En junio se dejó caer un verano sin misericordia, los mosquitos se multiplicaron, las culebras salieron de sus huecos a pasearse impunes y las plantas de Tao Chi´en brotaron tan robustas como en la China. Las hordas de argonautas seguían llegando, cada vez más seguidas y numerosas. Como Sacramento era el puerto de acceso, no corrió la suerte de docenas de otros pueblos, que brotaban como callampas cerca de los yacimientos auríferos, prosperaban rápido y desaparecían de súbito apenas se acababa el mineral fácil. La ciudad crecía por minutos, se abrían nuevos almacenes y los terrenos ya no se regalaban, como al principio, se vendían tan caros como en San Francisco.
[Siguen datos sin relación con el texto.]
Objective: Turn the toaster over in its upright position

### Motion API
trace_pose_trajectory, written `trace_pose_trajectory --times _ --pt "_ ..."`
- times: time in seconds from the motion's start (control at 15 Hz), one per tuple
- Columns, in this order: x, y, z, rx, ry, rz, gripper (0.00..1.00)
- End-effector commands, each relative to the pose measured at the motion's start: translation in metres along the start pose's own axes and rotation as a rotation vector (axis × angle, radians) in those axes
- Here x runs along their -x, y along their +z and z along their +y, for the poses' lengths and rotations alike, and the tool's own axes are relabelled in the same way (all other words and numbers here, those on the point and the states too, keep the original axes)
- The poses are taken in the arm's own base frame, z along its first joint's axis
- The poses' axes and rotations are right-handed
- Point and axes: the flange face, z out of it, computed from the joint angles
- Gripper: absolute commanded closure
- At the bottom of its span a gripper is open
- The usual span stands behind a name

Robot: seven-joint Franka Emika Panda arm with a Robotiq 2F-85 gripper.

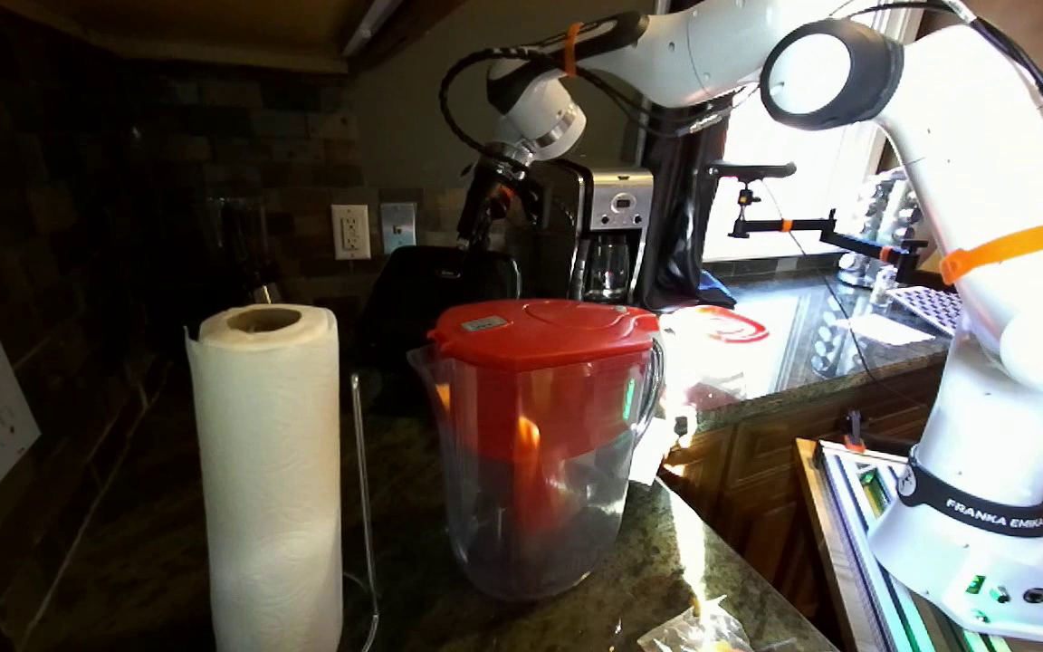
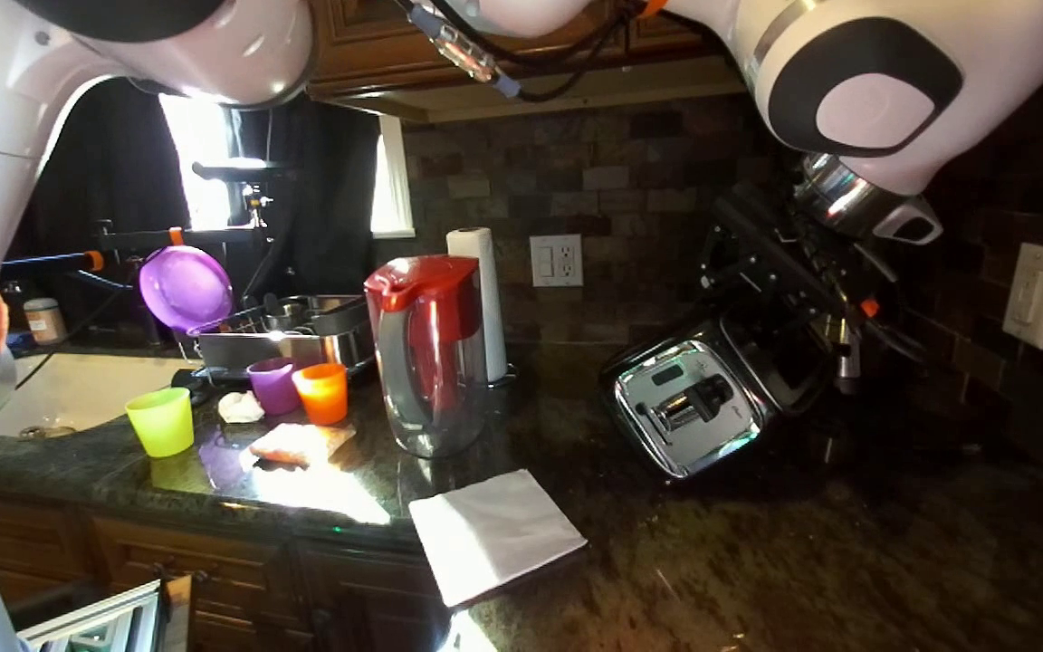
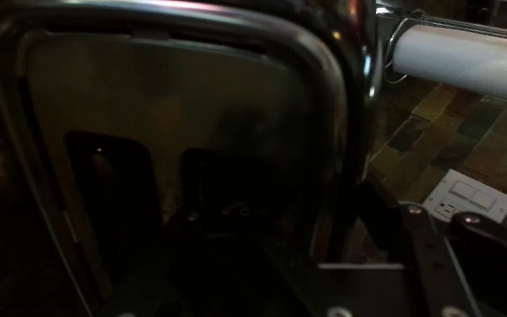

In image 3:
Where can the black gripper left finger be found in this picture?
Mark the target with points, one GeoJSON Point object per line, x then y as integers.
{"type": "Point", "coordinates": [218, 269]}

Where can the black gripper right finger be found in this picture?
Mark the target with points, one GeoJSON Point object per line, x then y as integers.
{"type": "Point", "coordinates": [440, 269]}

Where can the black and silver toaster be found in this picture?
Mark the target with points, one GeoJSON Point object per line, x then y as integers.
{"type": "Point", "coordinates": [165, 105]}

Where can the white paper towel roll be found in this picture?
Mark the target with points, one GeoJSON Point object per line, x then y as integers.
{"type": "Point", "coordinates": [470, 58]}

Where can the white switch and outlet plate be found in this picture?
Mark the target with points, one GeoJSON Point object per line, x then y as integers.
{"type": "Point", "coordinates": [470, 195]}
Había un esbozo de gobierno y frecuentes asambleas para decidir detalles administrativos. Aparecieron especuladores, leguleyos, evangelistas, jugadores profesionales, bandoleros, madames con sus chicas de vida alegre y otros heraldos del progreso y la civilización. Pasaban centenares de hombres inflamados de esperanza y ambición rumbo a los placeres, también otros agotados y enfermos que regresaban después de meses de arduo trabajo dispuestos a despilfarrar sus ganancias. El número de chinos aumentaba día a día y pronto había un par de bandas rivales. Estos "tongs" eran clanes cerrados, sus miembros se ayudaban unos a otros como hermanos en las dificultades de la vida diaria y el trabajo, pero también propiciaban corrupción y crimen. Entre los recién llegados había otro "zhong yi", con quien Tao Chi´en pasaba horas de completa felicidad comparando tratamientos y citando a Confucio. Le recordaba a Ebanizer Hobbs, porque no se conformaba con repetir los tratamientos tradicionales, también buscaba alternativas novedosas.
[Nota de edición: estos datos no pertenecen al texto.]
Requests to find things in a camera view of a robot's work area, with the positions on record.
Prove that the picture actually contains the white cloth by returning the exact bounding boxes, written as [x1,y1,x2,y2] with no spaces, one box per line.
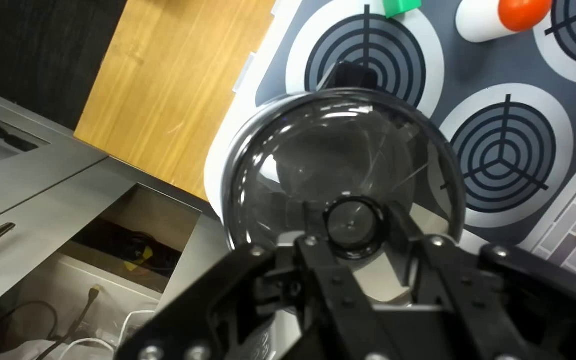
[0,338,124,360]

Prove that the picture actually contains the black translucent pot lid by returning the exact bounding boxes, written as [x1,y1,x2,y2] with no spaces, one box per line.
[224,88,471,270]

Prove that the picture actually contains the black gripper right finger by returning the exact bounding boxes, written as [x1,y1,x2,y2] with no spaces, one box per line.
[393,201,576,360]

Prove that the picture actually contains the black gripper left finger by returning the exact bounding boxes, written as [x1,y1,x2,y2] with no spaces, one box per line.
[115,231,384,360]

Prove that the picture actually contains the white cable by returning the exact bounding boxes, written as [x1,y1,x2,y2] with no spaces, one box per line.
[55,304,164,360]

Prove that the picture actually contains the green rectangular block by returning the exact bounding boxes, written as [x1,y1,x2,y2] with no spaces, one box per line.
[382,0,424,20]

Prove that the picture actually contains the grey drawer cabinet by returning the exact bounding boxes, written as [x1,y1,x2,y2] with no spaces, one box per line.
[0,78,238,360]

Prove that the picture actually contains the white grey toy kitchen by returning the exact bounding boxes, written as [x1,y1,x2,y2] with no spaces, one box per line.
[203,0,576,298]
– Debemos estudiar la medicina de los "fan güey" la nuestra no es suficiente -le decía y él estaba plenamente de acuerdo, porque mientras más aprendía, mayor era la impresión de que nada sabía y no le alcanzaría la vida para estudiar todo lo que faltaba.
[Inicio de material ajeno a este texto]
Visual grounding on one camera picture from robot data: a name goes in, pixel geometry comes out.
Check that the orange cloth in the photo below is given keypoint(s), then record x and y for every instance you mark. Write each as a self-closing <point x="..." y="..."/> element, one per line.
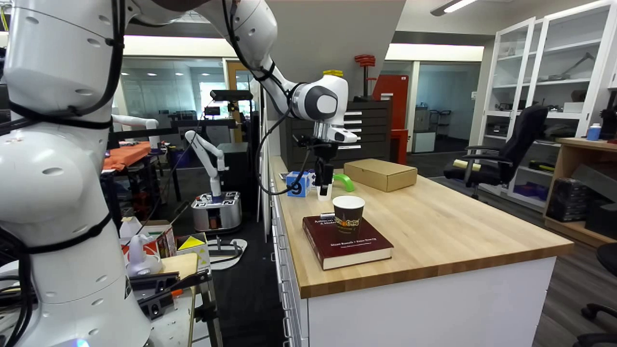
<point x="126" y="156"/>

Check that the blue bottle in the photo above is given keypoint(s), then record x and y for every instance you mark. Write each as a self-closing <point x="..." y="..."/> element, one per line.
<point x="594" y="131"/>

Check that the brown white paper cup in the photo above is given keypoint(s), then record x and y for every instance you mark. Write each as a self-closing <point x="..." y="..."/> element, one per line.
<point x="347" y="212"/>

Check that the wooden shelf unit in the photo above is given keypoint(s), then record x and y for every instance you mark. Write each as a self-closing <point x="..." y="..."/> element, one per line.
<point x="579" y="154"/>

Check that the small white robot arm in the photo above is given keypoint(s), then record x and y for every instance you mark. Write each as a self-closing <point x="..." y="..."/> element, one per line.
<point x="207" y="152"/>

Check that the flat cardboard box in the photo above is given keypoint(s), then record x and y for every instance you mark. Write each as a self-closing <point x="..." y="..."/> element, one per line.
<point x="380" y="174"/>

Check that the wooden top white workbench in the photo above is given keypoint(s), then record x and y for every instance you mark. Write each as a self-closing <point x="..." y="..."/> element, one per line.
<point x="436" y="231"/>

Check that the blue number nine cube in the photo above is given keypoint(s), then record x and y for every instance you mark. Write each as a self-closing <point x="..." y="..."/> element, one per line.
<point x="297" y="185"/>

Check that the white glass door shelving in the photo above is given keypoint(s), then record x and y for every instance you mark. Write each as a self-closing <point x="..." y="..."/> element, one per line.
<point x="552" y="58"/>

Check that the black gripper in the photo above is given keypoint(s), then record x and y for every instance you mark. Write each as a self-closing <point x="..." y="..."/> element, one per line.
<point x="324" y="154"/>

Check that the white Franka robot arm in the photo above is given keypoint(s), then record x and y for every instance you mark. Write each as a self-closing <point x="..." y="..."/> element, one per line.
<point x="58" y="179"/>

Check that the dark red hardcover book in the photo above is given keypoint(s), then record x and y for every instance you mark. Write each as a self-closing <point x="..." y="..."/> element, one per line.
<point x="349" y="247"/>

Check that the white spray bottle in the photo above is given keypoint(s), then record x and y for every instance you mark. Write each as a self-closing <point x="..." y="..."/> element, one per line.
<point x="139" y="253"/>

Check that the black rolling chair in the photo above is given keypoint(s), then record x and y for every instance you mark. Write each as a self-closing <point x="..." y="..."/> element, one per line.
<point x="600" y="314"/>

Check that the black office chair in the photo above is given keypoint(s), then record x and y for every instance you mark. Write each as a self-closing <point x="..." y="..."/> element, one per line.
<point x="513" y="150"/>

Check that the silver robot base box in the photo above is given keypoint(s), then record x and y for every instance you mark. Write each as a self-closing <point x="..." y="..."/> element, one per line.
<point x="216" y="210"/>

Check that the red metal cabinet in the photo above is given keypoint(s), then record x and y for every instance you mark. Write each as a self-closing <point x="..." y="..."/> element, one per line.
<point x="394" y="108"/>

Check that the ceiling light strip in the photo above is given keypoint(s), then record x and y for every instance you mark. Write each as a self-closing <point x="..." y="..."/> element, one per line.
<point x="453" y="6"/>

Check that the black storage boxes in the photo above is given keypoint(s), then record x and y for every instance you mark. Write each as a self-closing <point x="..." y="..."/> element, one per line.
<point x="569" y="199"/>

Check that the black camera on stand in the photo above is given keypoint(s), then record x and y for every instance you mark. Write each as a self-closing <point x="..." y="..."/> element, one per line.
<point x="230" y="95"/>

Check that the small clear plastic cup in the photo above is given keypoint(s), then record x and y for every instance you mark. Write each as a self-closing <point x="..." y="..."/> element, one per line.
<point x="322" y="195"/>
Eliza organizó un negocio de "empanadas" para vender a precio de oro, primero a los chilenos y luego también a los yanquis, quienes se aficionaron rápidamente a ellas. Empezó por hacerlas de carne de vaca, cuando podía comprarla a los rancheros mexicanos que arreaban ganado desde Sonora, pero como solía escasear, experimentó con venado, liebre, gansos salvajes, tortuga, salmón y hasta oso. Todo lo consumían agradecidos sus fieles parroquianos, porque la alternativa eran frijoles en tarro y cerdo salado, la dieta invariable de los mineros. Nadie disponían de tiempo para cazar, pescar o cocinar; no se conseguían verduras ni frutas y la leche era un lujo más raro que la champaña, sin embargo no faltaba harina, grasa y azúcar, también había nueces, chocolate, algunas especias, duraznos y ciruelas secas. Hacía tartas y galletas con el mismo éxito de las "empanadas", también pan en un horno de barro que improvisó recordando el de Mama Fresia. Si conseguía huevos y tocino ponía un letrero ofreciendo desayuno, entonces los hombres hacían cola para sentarse a pleno sol ante un mesón destartalado. Esa sabrosa comida, preparada por un chino sordomudo, les recordaba los domingos familiares en sus casas, muy lejos de allí. El abundante desayuno de huevos fritos con tocino, pan recién horneado, tarta de fruta y café a destajo, costaba tres dólares. Algunos clientes, emocionados y agradecidos porque no habían probado nada parecido en muchos meses, depositaban otro dólar en el tarro de las propinas. Un día, a mediados del verano, Eliza se presentó ante Tao Chi´en con sus ahorros en la mano.